Orla wasn’t just a Headmistress and an educator. Her formidable style of teaching had inspired Sam to pursue pedagogical studies herself. She was also a dear friend, and when Sam graduated with honors from Boston College, the Headmistress extended the most coveted invitation of them all - to take over the Math Chair at Three Dragons Academy.

They enjoyed a relationship of vivacious camaraderie and quiet, leisurely evenings spent sipping tea on the deck of the small cottage located next to the sprawling school building.

Seeing her friend looking as gaunt and as worn out as she did, and to observe her behave—while not entirely out-of-character—decidedly in poor judgment, made Sam uncomfortable. Despite Joanne’s quiet assurance, she kept watching Orla circulate from one group of guests to the next, often returning to continue her overt flirtation with the young, handsome man from town.

Under Sam’s watchful scrutiny, the Headmistress, as if sensing that she was the subject of discussion, approached in a cloud of her signature scent. Roses. Initially, when Orla had started at Dragons, Sam found the scent cloying and distracting. With time and familiarity, she had grown to appreciate the strength and reliability of the flower. You could always count on a rose to be what it was meant to be, no more no less, the centerpiece and attention-grabber of any room. Roses did not pretend, did not hide or obfuscate. Roses reigned. And so did Orla.

As she approached, Joanne removed her arm from around Sam’s shoulders and stood just a bit straighter. Despite her friendliness with the staff, Orla still projected an air of forceful authority, even in the midst of a party.

“Oh, do stop hoarding our dear Ms. Threadneedle, Joanne! Other people, such as, for example, our dear History Chair over there on the other side of the room, are damn near pining themself out of their turtlenecks, observing how you are monopolizing this one’s time.”

It made Sam a touch uncomfortable to be the center of attention, so she tried to deflect it as soon as possible.

“You better be joking about David Uttley, Headmistress. I assure you, he has not been pining over me in the slightest.” Sam gave both her colleagues a quick glare before grabbing another glass of whiskey from the passing server. “Your jokes need work, Headmistress, but you always throw one hell of a party, I’ll give you that.”

“You were always a cheeky one, Sam. I saw you and Jo here keeping an eye on me tonight. I assure you, I’m going to behave. Or as much as I know how to behave.”

Sam snickered and earned herself a light smack on her bicep.

“Stop giggling, missy. And ouch.” Joanne rubbed at her knuckles. “When did you become skin and bones? All this running up and down and around the island, I never understood it, Sam. You run and you run and you get nowhere, cupcake. It’s still an island and you end where you begin.”

“It’s not about getting somewhere, it relaxes me!” Even to her own ears, the defense of her preferred way to exercise sounded weak. She ran to escape her thoughts, even though lately her thoughts chased her and overwhelmed her no matter where she found herself.

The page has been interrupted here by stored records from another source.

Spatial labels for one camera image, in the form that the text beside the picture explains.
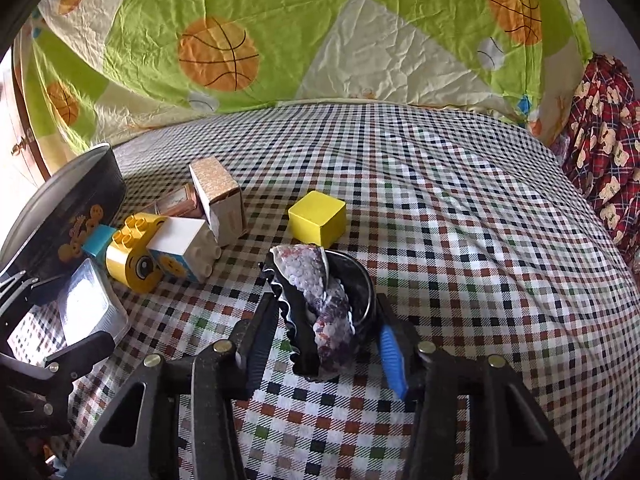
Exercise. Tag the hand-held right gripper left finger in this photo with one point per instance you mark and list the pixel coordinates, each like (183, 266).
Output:
(260, 342)

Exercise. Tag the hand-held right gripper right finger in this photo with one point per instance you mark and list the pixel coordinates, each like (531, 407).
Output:
(392, 362)

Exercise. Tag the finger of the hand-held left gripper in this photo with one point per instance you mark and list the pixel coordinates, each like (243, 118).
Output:
(80, 355)
(30, 287)

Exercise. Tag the clear plastic box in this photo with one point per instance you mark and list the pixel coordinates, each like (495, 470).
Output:
(87, 300)

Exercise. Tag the sequined cloth pouch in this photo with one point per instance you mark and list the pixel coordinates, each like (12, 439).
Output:
(312, 285)

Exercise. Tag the blue toy brick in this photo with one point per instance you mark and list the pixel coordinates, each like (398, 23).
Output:
(97, 245)

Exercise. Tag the black round metal cup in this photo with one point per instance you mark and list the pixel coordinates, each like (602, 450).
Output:
(359, 287)

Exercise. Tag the round black cookie tin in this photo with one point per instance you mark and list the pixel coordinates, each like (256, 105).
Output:
(65, 210)

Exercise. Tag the yellow toy brick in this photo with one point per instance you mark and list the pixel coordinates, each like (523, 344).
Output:
(135, 260)

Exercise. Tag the white toy brick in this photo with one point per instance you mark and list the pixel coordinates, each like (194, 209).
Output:
(182, 245)

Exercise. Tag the pink framed picture box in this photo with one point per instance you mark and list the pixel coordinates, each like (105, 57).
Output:
(175, 202)

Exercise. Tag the checked bed sheet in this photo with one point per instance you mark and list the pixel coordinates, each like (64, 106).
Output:
(450, 260)

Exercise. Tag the yellow cube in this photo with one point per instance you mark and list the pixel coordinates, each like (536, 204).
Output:
(317, 217)

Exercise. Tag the white box with gold glitter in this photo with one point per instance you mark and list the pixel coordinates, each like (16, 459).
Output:
(220, 195)

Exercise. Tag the wooden furniture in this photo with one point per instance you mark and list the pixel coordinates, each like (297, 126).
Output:
(20, 125)

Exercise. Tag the red plaid bear cloth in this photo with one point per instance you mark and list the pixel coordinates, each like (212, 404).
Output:
(605, 145)

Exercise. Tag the basketball print quilt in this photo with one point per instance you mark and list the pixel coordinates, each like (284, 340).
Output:
(320, 35)

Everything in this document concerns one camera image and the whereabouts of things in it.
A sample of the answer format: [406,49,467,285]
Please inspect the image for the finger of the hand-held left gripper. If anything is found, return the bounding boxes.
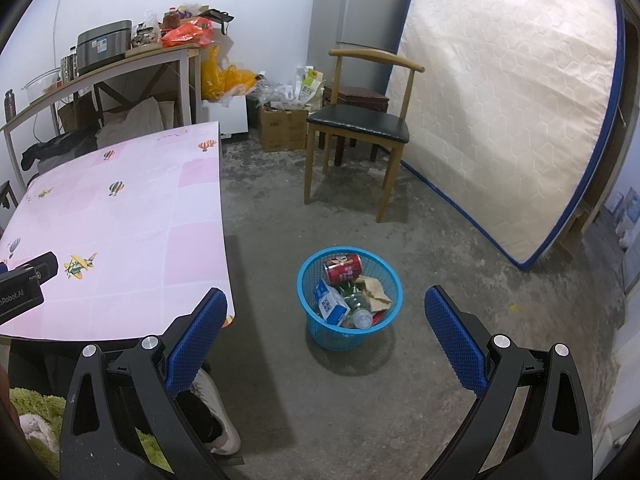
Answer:
[9,252,58,286]

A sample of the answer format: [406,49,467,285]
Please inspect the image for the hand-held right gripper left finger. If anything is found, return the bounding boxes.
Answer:
[59,287,228,480]

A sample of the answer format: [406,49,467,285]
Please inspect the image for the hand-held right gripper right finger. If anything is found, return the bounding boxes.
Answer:
[420,285,593,480]

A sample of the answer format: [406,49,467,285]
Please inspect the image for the brown paper bag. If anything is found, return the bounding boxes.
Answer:
[356,275,393,311]

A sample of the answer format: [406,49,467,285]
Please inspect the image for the clear plastic bottle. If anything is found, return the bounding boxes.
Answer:
[345,292,375,330]

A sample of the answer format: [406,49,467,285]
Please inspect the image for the blue plastic basket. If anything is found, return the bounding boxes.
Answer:
[297,246,404,352]

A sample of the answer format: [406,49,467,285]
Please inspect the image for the blue white milk carton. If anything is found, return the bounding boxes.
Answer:
[312,280,352,325]

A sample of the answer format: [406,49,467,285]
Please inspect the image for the red drink can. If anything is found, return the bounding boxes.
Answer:
[324,253,362,285]

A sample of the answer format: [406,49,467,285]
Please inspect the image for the person's leg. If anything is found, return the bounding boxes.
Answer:
[177,390,223,443]

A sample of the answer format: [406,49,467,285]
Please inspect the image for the person's white shoe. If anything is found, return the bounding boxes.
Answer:
[190,367,242,456]

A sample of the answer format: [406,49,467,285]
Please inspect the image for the green fuzzy cloth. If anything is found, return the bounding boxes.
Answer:
[10,387,161,476]

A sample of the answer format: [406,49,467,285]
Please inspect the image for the black clothing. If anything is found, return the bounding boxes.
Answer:
[21,127,98,171]

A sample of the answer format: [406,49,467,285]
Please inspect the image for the small cardboard box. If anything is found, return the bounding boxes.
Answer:
[57,102,96,133]

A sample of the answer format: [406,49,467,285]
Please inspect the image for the white cloth sack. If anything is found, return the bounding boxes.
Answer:
[96,96,176,148]

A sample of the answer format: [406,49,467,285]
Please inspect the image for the clear glass bowl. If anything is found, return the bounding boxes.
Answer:
[22,67,63,106]

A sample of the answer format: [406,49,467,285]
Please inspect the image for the long white side table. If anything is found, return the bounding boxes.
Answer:
[0,42,203,201]

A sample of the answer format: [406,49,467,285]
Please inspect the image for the grey rice cooker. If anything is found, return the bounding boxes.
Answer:
[75,20,133,75]

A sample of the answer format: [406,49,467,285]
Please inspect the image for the white cabinet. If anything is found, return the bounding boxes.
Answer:
[202,94,249,138]

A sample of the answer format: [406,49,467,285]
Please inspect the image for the white quilted mattress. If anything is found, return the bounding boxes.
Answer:
[397,0,626,268]

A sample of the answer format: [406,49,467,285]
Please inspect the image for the clear bag of food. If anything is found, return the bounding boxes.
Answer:
[131,10,162,48]

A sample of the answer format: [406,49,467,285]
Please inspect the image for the yellow plastic bag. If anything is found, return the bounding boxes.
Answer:
[201,45,258,101]

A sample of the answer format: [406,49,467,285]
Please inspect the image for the pile of white plastic bags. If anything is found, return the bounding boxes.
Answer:
[257,66,308,111]

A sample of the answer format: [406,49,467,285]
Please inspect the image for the dark wooden stool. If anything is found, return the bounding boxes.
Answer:
[322,86,391,167]

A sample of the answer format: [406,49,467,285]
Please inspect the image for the orange plastic bag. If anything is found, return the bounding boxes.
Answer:
[161,17,215,50]

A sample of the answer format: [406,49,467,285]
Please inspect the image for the green white package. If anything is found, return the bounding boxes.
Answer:
[299,67,326,106]

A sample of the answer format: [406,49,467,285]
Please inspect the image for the black bag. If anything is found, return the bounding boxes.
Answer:
[200,8,236,36]

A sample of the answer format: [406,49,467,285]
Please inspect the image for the grey refrigerator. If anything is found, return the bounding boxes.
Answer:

“Oh, we are all in agreement that you need some relaxing, hence the delectable Mister David over there may not be such a bad option.” It seemed that Joanne wasn’t the only one who made it her mission tonight to tease her, as Orla smirked and gestured again toward David Uttley who was lounging by the far wall, ever the removed observer, watching the three women from behind his horn-rimmed glasses.

Before Sam could roll her eyes or protest at another gauche attempt at matchmaking, Joanne elbowed her in jest, clearly amused at Sam’s predicament, and Orla raised her hands at their roughhousing.

“Children, children. Please, this is a party, not a sandbox at recess. I enjoy your jokes as much as the next gal, but for the love of god, keep it more or less civil before you scare all the handsome boys away.”

Orla rubbed her forehead, and Sam’s look turned to concern. Her own sparring with Joanne was par for the course, and in fact, they were notorious for their silly banter—something that was enjoyed by the entire school as it livened up their monotonous days. But Orla looked like she had a nasty headache that was giving her a lot of trouble.

“Before you go all mother hen on me, Sam Threadneedle, it’s just a headache. I will leave you and your partner in crime to your shenanigans since you’re bound to make it worse. You two keep each other in line enough to remember the teachers’ staff meeting tomorrow at the Mess Hall. And before y’all give me more of a headache over the unusual choice of venue for an official gathering, I just want to have coffee and eat a muffin in peace with my friends and colleagues before the end of the year. I don’t want to be surrounded by the townies and the racket of the pub. And I will have to clean my cottage for a week after you all depart later tonight. So the Mess Hall it is! Now, allow me to enjoy the company of someone who is hopefully much more fun than the two of you, dears. Sláinte!”

They watched her swan away and exchanged a puzzled look. Sam knew Joanne was just as surprised by the behavior on display from their normally unflappable leader tonight. Come to think of it, Sam tried to remember the last time she’d seen and interacted with Orla. Not in the past two weeks. The Headmistress had been in Boston in consultations with the Board of Trustees, a select group of people entrusted to steer Three Dragons Academy and its students, as their school motto suggested, along the Viis Novis, the Latin term for New Ways.

Sam often wondered what had stood behind choosing a radical motto like that in 1810. It must have taken considerable testicular fortitude on behalf of the founders to decide to go with it, especially for a newly established private boarding school for Protestant girls. Or it was yet another thing about Dragons that wasn’t quite what it seemed. Its first charter was overwhelmingly conservative even for the time of its inception.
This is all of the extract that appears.